Out of fear of violence or rioting because of the tension between rival camps, the army has practically sealed off the whole of downtown Beirut with barbed wire and armoured personnel carriers.

"I cannot even get to my own shop without asking permission from the army," said Jihad el Murr, CEO of the local branch of Virgin Mega Store.

Housed in Beirut's old opera house, the multi-storey music and book shop represents 50% of Virgin's business in Lebanon and employs 120 people.

"We will not be able to survive much longer, maybe another few weeks but after that we might have to close this branch," said Mr Murr.

"If they want to have a demonstration, they can do it one day but is not permitted to do this to the economy."

A lot of businessmen also criticise the government for not helping small enterprises get over the shock of the war by alleviating taxes, for example, or offering other incentives.

Pedestrian streets lined with beautiful, newly renovated Ottoman-style and French mandate era buildings are deserted.

Shop owners have moved their merchandise to branches outside the area.

The real impact on shops, restaurants and clubs may only be known after things return to normal and businesses count their losses. Many may not re-open at all.

The centre of Beirut was gutted during Lebanon's 1975-1990 war but was lavishly renovated afterwards and became once more a favourite tourist attraction, especially among Arabs from the Gulf.

Tourism hit

The assassination of Lebanon's former Prime Minister Rafik Hariri in February 2005 triggered massive anti-Syrian demonstrations in downtown Beirut, which regularly brought the area to a standstill.

Lebanese protesters
Hezbollah says protests will continue until the government falls
In the summer, a 34-day-long war between Hezbollah and Israel ruined the tourist season, during which a million tourists were expected.

"We get 40% of our income in July and August, and we expected a million tourists instead of that we had a million refugees in Beirut," said Paul Achkar head of the Lebanese hotel association, adding that hotel occupancy around Lebanon was currently around 25%.

"Now for December, we expected 300,000 to 400,000 tourists.

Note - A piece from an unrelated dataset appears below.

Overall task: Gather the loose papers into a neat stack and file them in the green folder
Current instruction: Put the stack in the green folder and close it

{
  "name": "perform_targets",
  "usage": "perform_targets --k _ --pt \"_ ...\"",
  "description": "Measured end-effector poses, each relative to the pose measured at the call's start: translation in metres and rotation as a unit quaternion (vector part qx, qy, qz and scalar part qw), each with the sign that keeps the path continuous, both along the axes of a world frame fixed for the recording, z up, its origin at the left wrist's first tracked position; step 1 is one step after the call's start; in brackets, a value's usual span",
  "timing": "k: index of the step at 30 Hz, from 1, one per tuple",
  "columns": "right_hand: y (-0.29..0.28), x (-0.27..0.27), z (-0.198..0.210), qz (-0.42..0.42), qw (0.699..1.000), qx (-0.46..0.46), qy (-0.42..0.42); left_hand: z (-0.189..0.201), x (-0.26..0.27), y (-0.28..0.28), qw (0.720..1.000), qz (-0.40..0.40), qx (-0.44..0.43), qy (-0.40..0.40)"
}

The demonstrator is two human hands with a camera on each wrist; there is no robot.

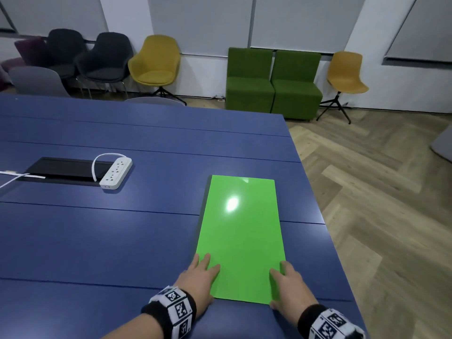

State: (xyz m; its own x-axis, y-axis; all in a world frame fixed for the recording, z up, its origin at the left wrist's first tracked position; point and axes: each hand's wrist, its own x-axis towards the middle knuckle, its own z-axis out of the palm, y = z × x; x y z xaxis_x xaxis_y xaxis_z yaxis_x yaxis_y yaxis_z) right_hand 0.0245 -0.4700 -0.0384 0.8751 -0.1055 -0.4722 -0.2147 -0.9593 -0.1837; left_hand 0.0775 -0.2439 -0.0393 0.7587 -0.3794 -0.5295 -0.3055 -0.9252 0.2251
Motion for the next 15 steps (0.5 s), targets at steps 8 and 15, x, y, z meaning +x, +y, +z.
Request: perform_targets --k 8,15 --pt "0.019 0.050 -0.005 0.019 0.999 -0.038 -0.019 -0.006 0.043 0.014 0.999 -0.037 0.014 -0.010" --pt "0.036 0.121 -0.012 -0.002 0.998 -0.054 -0.027 -0.011 0.113 0.027 0.999 -0.014 -0.018 -0.034"
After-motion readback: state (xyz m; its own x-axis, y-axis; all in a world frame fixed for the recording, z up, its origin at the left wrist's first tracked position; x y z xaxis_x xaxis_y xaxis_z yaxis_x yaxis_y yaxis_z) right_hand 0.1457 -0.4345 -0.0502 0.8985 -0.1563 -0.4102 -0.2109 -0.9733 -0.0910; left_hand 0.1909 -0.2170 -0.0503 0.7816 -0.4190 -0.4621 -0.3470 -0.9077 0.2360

Instead we received 400,000 demonstrators."

Mr Achkar said that the hotel industry made a very quick recovery after the war ended because "that was that, it was over".

In mid-November, some hotels were already boasting occupancy rates of 80% but tourists and businessmen quickly packed their bags after the assassination on 21 November of cabinet minister Pierre Gemayel.

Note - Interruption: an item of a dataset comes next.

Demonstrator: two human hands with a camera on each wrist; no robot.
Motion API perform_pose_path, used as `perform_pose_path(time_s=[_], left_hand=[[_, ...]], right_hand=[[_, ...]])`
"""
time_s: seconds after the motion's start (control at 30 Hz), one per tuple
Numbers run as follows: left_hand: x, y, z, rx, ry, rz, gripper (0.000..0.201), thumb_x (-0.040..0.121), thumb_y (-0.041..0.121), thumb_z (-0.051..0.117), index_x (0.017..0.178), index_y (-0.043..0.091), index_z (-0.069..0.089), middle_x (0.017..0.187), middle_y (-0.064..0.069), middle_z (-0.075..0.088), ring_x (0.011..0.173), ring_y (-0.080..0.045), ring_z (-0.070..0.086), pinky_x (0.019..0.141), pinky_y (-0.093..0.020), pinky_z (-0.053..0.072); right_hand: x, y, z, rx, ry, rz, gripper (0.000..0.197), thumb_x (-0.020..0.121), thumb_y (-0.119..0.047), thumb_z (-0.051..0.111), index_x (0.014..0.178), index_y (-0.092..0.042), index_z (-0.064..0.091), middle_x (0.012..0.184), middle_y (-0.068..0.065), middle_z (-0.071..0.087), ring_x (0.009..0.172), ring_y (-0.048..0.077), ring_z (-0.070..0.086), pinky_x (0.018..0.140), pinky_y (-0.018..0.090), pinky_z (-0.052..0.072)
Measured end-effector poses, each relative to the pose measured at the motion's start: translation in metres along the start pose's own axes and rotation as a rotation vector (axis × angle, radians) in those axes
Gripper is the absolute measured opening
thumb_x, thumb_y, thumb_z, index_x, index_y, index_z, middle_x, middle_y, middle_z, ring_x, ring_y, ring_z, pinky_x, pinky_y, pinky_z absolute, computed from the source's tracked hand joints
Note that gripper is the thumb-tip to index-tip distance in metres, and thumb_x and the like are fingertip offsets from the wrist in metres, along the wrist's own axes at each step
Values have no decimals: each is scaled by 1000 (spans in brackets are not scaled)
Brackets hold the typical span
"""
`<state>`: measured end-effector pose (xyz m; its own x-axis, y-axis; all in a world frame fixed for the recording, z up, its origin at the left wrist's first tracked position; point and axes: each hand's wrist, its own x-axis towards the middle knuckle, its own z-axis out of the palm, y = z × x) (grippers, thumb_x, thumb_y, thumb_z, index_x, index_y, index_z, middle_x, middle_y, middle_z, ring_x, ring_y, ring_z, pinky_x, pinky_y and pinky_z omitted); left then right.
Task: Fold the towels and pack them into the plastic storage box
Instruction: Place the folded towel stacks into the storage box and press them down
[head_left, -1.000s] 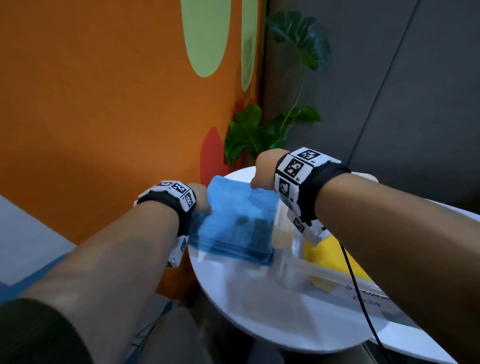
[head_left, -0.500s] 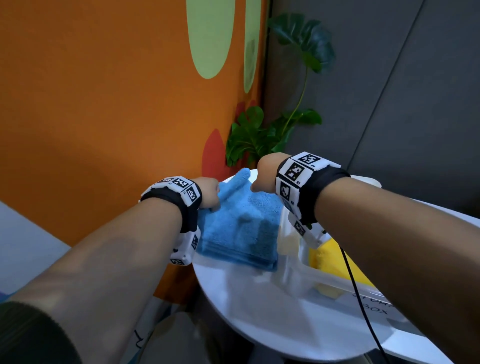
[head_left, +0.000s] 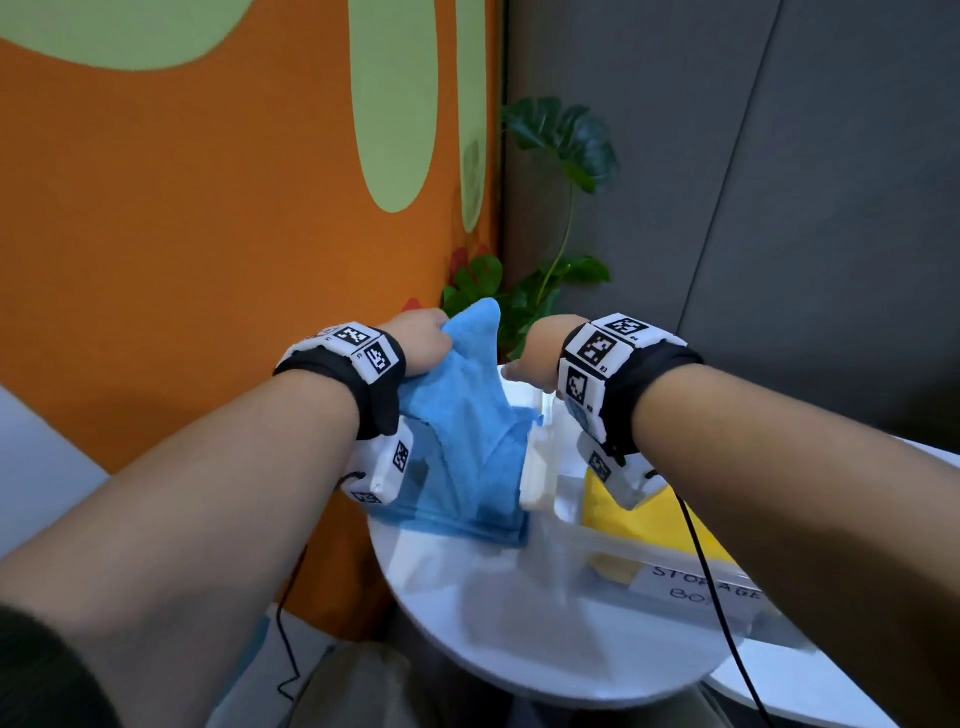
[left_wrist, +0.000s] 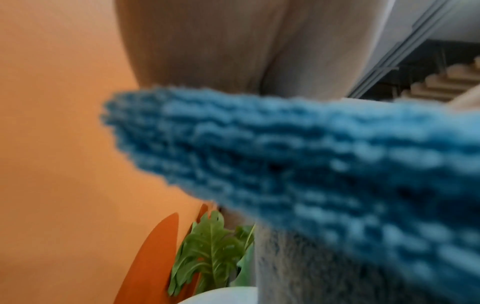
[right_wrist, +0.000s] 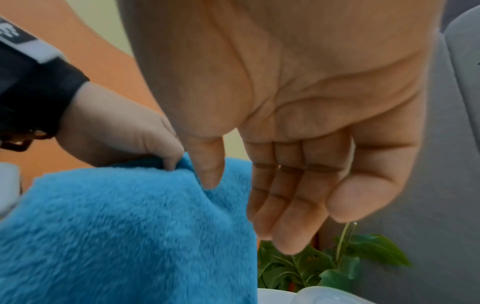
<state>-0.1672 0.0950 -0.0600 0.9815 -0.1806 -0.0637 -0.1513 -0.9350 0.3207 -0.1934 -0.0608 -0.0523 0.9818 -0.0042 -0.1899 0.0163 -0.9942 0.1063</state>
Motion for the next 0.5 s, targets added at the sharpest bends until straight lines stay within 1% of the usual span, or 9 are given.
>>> perform_pose_path(time_s=[0.07, 0.17, 0.2, 0.27, 0.3, 0.37, 0.4, 0.43, 0.5], left_hand=[[-5, 10, -19, -107, 64, 39, 18, 96, 13, 36, 103, 17, 52, 101, -5, 55, 90, -22, 50, 73, -29, 35], [-14, 26, -43, -462, 119, 107, 18, 79, 15, 45, 88, 26, 57, 88, -7, 60, 81, -24, 55, 71, -34, 41], [-17, 30, -49, -576, 137, 133, 23, 70, 17, 46, 86, 27, 58, 88, -11, 61, 80, -25, 57, 70, -37, 43], [-24, 39, -59, -778, 146, 196, 36, 62, 14, 44, 92, 24, 60, 94, -19, 62, 82, -25, 57, 72, -38, 43], [-28, 45, -64, -865, 143, 229, 39, 62, 11, 43, 97, 21, 59, 97, -19, 60, 83, -25, 56, 73, -37, 43], [-36, 57, -71, -1012, 123, 289, 44, 67, 3, 40, 107, 14, 56, 100, -16, 58, 84, -25, 57, 72, -33, 46], [-35, 61, -72, -1061, 118, 316, 43, 71, -1, 39, 109, 11, 55, 100, -15, 59, 82, -25, 58, 71, -32, 48], [-36, 65, -72, -1097, 115, 339, 39, 76, -5, 37, 107, 10, 54, 98, -14, 59, 79, -25, 60, 70, -31, 50], [-35, 72, -69, -1161, 105, 377, 40, 83, -13, 30, 105, 10, 55, 96, -12, 61, 78, -23, 62, 69, -30, 53]], right_hand=[[-5, 10, -1, 217, 20, 7, 47, 97, -48, 39, 78, -10, 59, 80, 5, 63, 79, 25, 60, 83, 34, 48], [-13, 26, -5, 532, 70, -31, 52, 102, -43, 26, 122, -5, 55, 110, 16, 62, 86, 23, 52, 90, 40, 47], [-14, 29, -6, 642, 100, -18, 57, 102, -45, 24, 127, -2, 51, 120, 19, 60, 88, 23, 50, 88, 40, 48], [-12, 34, -9, 759, 105, 71, 71, 99, -54, 15, 131, 1, 48, 129, 22, 55, 89, 25, 49, 72, 32, 42], [-11, 36, -9, 818, 109, 112, 75, 98, -58, 12, 129, -1, 50, 132, 22, 53, 95, 29, 52, 71, 29, 39], [-7, 40, -10, 970, 143, 156, 76, 94, -64, 10, 115, -7, 56, 132, 21, 54, 114, 33, 55, 91, 33, 39], [-5, 43, -10, 1060, 165, 182, 78, 93, -67, 11, 112, -7, 56, 129, 20, 57, 116, 34, 56, 100, 36, 39], [-5, 46, -10, 1131, 173, 211, 82, 90, -70, 12, 115, -6, 57, 126, 18, 59, 114, 34, 57, 103, 42, 40], [-5, 52, -10, 1298, 147, 229, 86, 85, -77, 16, 113, -7, 57, 117, 14, 63, 105, 34, 62, 97, 49, 46]])
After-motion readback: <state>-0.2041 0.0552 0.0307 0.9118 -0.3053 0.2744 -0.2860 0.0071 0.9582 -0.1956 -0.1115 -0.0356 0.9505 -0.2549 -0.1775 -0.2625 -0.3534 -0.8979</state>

"What is happening now is that instead of having an attack from the Israelis, we have an interior attack and it hurt us even more because of the uncertainty it causes and Lebanon's history of civil war," said Mr Achkar, who estimates that some 15,000 tourism industry employees may lose their jobs by early next year.

Holiday season

In the aftermath of this summer's war, Mr Murr had to lay off 20% of his employees and is losing approximately $50,000 each day of closure.

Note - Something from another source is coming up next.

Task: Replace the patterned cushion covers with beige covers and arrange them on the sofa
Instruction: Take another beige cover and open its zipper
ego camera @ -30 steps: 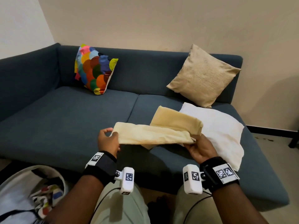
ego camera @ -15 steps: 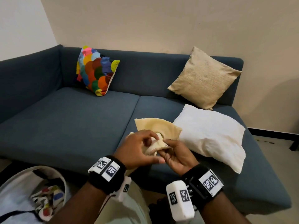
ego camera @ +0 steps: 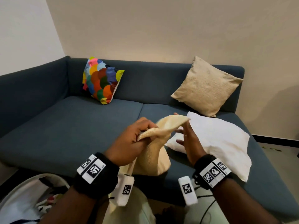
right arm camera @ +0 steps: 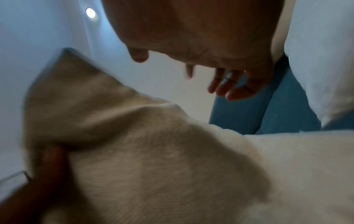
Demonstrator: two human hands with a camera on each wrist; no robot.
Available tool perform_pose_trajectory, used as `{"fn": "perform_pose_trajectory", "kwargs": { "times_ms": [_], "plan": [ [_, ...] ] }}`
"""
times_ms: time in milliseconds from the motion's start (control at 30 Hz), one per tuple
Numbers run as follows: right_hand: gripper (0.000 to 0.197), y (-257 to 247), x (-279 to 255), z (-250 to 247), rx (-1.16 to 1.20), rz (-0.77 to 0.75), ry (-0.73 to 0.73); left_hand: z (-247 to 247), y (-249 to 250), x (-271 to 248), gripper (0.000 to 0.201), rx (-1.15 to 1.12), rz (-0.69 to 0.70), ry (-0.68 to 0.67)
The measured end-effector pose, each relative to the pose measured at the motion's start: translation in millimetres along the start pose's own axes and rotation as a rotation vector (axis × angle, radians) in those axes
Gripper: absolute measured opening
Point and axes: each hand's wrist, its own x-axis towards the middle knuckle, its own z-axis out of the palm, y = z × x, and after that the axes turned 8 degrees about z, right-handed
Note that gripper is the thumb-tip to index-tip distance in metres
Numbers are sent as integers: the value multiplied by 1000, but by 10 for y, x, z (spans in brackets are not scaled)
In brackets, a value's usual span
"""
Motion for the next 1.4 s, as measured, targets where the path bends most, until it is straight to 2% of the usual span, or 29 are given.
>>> {"fn": "perform_pose_trajectory", "kwargs": {
  "times_ms": [100, 200, 267, 333, 433, 500, 567, 633, 700, 767, 833, 900, 933, 1000, 1033, 1133, 1200, 1267, 1300, 1400],
  "plan": [
    [79, -60, -31, 3, -186, -123, -203, -86, 63, 45, 13, -216, -76, 161],
    [82, -97, -34, 10, -295, -125, -290, -163, 105, 145, 18, -363, -179, 332],
    [66, -138, -45, 0, -400, -156, -288, -202, 94, 201, 24, -363, -158, 374],
    [39, -184, -66, -14, -380, -163, -280, -251, 86, 229, 31, -287, -111, 386],
    [22, -296, -81, -44, -353, -265, -145, -329, 98, 231, 37, -144, -121, 342],
    [21, -417, -52, -55, -532, -413, -48, -373, 130, 262, 35, -35, -155, 283],
    [19, -601, -46, -42, -642, -509, -37, -447, 130, 346, 27, 94, -125, 292],
    [36, -819, -19, -69, -762, -498, -34, -570, 138, 496, 14, 198, -48, 376],
    [48, -949, 101, -197, -1009, -397, -44, -708, 177, 644, 9, 196, 17, 479],
    [39, -974, 246, -366, -1168, -326, -35, -860, 179, 737, 14, 256, 68, 563],
    [27, -966, 389, -546, -1149, -296, 75, -1010, 45, 761, 18, 283, 48, 604],
    [12, -998, 486, -635, -1117, -326, 267, -1151, -151, 738, 22, 368, -64, 613],
    [11, -1017, 537, -649, -1078, -348, 349, -1206, -252, 723, 21, 420, -132, 605],
    [15, -1068, 594, -603, -995, -434, 483, -1289, -368, 723, 11, 456, -179, 599],
    [14, -1099, 588, -553, -946, -522, 543, -1313, -372, 732, 9, 444, -152, 610],
    [10, -1157, 493, -463, -728, -949, 709, -1343, -261, 752, 6, 455, 58, 736],
    [9, -1118, 371, -481, -639, -1187, 724, -1266, -129, 629, 6, 408, 190, 825],
    [10, -974, 250, -569, -696, -1271, 666, -1116, -58, 356, 12, 390, 244, 812],
    [12, -860, 192, -631, -777, -1274, 636, -1032, -84, 184, 16, 438, 222, 774],
    [20, -422, 137, -900, -975, -1167, 467, -816, -393, -374, 23, 531, -10, 548]
  ]
}}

With the holiday season coming up, businesses are concerned they will lose even more of their yearly income to political instability.

With a large Christian community, Christmas is big in Lebanon but a Muslim holiday, Eid el Adha, falls around 27 December as well, and Lebanon is usually a favourite holiday destination for people from the region.

"We can still have a decent Christmas season if it ends this week, otherwise it will be terrible," said Mr Murr.

"We will barely have a holiday season for the Lebanese, no-one will want to come to Lebanon.

"We already noticed a 50% decrease in our sales in shops outside the centre. All we want is to be left alone so that we can work."

Mr Murr and Mr Achkar said that pressure from the business community on political leaders to find a solution to help save the economy had had little impact.